Running exercise alleviates depressive-like behaviors through the activation of PINK1-Parkin mediated mitophagy in mice exposed to chronic social defeat stress.

Aims: Running exercise has demonstrated efficacy in the prevention and treatment of depression, yet the underlying mechanisms remain incompletely elucidated. Mitochondrial dysfunction and impaired mitophagy have been implicated in depression pathogenesis, while SIRT1 has been shown to play a critical role in both depression and mitochondrial regulation. Building on these established associations, this study aimed to investigate the antidepressant mechanisms of running exercise, with particular fucus on mitophagy regulated by SIRT1.

Materials And Methods: Chronic social defeat stress (CSDS) model of depression was established in male BALB/c mice to induce depressive-like phenotypes and a 2-week moderate-intensity running exercise protocol was employed as interventions. Depressive-like behaviors and treatment efficacy were assessed through various behavioral tests. Hippocampal neuronal function and mitophagy activity were evaluated using ultra high performance liquid chromatography-tandem mass spectrometry, transmission electron microscopy and western blotting.

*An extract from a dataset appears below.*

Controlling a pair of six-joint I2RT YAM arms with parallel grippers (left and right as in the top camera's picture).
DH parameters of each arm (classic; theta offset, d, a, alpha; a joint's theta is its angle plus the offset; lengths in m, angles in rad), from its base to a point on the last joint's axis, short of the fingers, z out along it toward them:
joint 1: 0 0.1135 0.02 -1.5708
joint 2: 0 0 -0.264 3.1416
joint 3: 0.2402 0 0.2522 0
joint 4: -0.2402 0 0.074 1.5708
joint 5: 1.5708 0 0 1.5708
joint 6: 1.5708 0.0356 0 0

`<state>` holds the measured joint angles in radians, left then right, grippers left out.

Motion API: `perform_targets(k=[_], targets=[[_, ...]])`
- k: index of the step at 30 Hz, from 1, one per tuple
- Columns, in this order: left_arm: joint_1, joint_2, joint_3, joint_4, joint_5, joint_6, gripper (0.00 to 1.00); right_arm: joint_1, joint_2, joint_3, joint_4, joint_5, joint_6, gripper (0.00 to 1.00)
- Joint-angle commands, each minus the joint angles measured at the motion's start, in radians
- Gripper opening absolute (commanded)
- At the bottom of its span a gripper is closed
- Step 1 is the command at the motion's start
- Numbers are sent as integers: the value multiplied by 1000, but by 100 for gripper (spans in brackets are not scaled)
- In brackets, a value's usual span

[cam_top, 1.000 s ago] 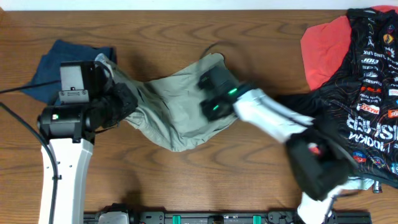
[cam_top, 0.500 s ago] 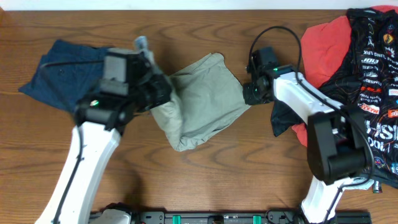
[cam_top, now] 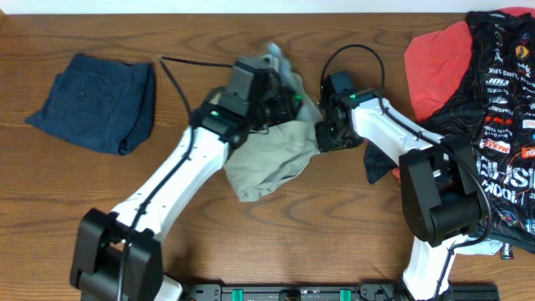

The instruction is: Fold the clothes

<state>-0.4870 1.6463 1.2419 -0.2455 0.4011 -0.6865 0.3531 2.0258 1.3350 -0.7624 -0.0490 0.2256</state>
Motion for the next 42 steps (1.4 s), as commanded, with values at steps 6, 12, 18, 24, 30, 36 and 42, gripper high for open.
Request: perform_targets(k=[6, 12, 18, 24, 30, 36, 42], targets=[[151, -25, 19, -150, 10, 73, 81, -191, -132, 6, -99, 131, 17, 64], [312, 4, 15, -375, -27, 72, 86, -278, -307, 6, -122, 57, -61, 67], [336, 79, -19, -398, -27, 70, 93, -263, -410, 6, -154, 43, -78, 71], [336, 225, -23, -387, -27, 18, 93, -261, -452, 6, -211, 41, -77, 71], [331, 337, -23, -312, -11, 21, 59, -261, -460, 6, -246, 41, -77, 70], [332, 335, -10, -259, -2, 223, 6, -261, -460, 6, -259, 41, -66, 68], [413, 196, 95, -357, -190, 315, 6, -261, -460, 6, -269, 42, -66, 69]])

Key Findings: Running exercise significantly ameliorated CSDS-induced depressive-like behaviors and improved hippocampal neuronal function and ultrastructure in CSDS mice. Mechanistically, these beneficial effects were associated with the activation of PINK1-Parkin mediated mitophagy. Furthermore, exercise intervention upregulated hippocampal SIRT1 expression, which was downregulated by CSDS exposure. Notably, pharmacological inhibition of SIRT1 not only abolished the antidepressant effects of running exercise, but also induced depressive-like behaviors in mice and impaired hippocampal PINK1-Parkin mitophagy pathway.

Significance: The findings demonstrated that running exercise ameliorated CSDS-induced depressive-like behaviors by enhancing hippocampal mitophagy through SIRT1 upregulation and subsequent activation of the PINK1-Parkin pathway. This mechanism promoted the clearance of damaged mitochondria, thereby restoring neuronal function in stressed mice.